Instructions to follow.
Produce word for word the lines of the data below running from the one that has "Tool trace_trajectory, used" to the one that has "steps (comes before", inclusive, and no others.
+ + +
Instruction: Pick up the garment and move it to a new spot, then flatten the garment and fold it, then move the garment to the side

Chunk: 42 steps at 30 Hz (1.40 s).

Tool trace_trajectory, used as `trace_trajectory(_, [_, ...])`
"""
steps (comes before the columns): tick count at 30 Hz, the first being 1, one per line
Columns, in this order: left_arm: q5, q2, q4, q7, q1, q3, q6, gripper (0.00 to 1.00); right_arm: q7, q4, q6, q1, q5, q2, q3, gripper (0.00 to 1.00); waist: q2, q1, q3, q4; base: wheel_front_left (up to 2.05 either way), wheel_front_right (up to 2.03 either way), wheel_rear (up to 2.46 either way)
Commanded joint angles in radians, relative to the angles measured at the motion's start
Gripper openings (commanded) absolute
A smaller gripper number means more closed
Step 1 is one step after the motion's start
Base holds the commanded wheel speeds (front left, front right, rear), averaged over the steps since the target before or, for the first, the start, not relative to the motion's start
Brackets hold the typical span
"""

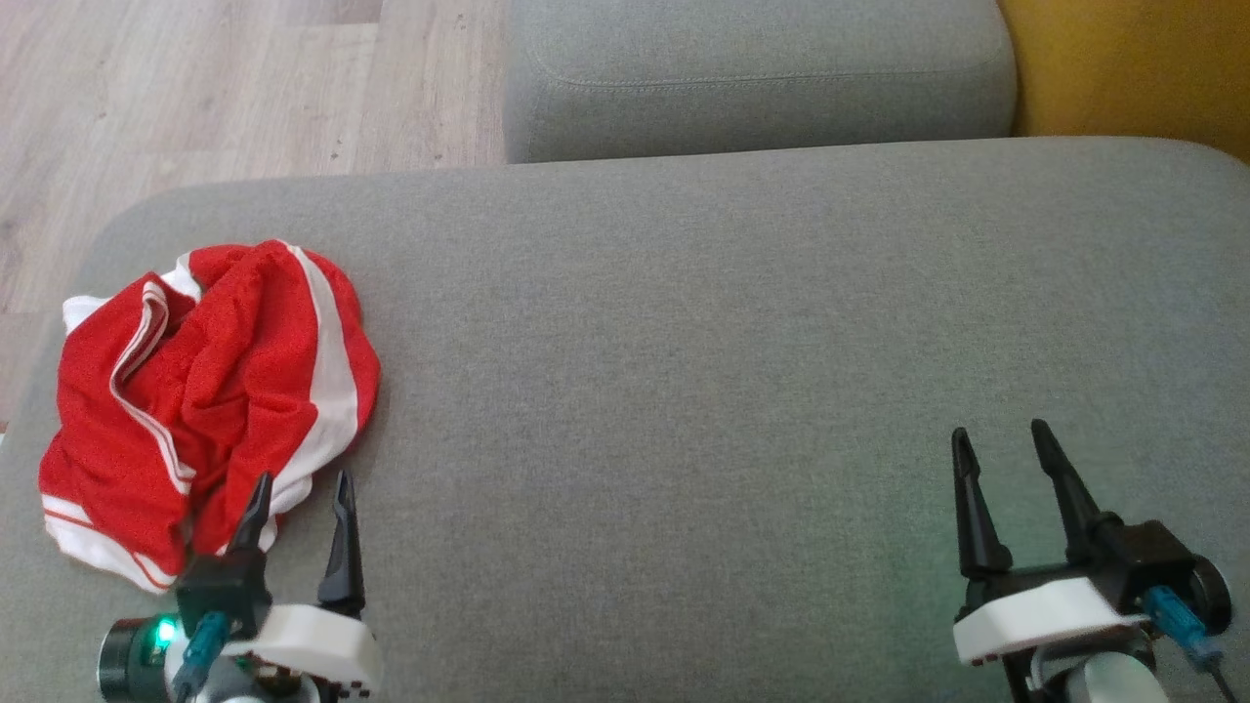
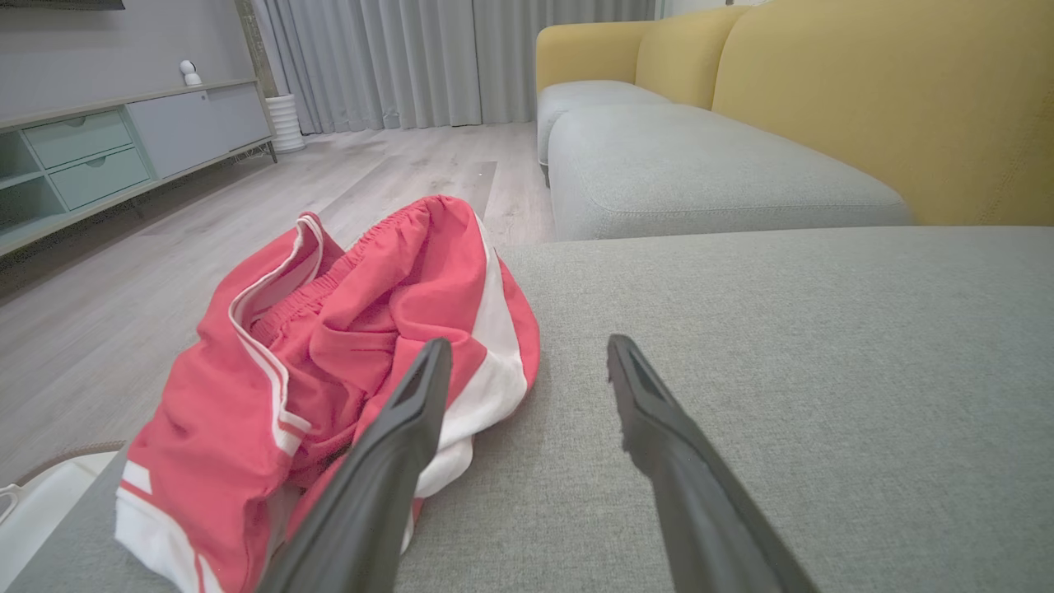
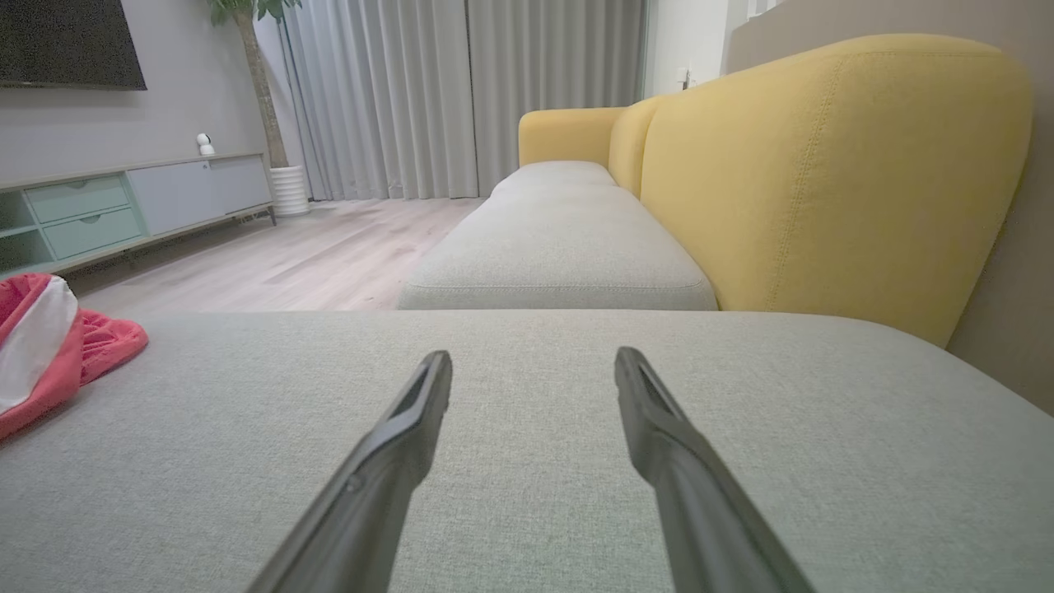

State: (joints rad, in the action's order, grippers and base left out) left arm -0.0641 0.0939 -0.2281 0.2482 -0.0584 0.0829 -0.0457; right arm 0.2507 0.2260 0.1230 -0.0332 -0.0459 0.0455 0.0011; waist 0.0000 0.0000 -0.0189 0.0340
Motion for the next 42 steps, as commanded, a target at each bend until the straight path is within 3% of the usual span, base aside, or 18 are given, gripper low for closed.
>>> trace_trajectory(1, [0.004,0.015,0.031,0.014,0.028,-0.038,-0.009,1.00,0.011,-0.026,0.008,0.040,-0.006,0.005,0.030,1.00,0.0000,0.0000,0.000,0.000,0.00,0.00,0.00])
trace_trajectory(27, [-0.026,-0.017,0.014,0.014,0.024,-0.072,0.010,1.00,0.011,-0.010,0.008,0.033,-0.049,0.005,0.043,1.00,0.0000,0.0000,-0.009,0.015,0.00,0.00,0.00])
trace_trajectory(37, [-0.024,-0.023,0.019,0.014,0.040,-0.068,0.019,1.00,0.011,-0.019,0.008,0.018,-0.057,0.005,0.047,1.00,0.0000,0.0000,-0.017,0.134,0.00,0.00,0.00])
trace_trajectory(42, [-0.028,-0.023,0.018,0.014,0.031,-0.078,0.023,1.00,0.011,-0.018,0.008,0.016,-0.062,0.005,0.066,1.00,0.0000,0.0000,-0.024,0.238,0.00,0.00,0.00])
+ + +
Solution for this task.
Tool trace_trajectory, used as `trace_trajectory(_, [_, ...])`
"""
steps (comes before the columns): tick count at 30 Hz, the first being 1, one per line

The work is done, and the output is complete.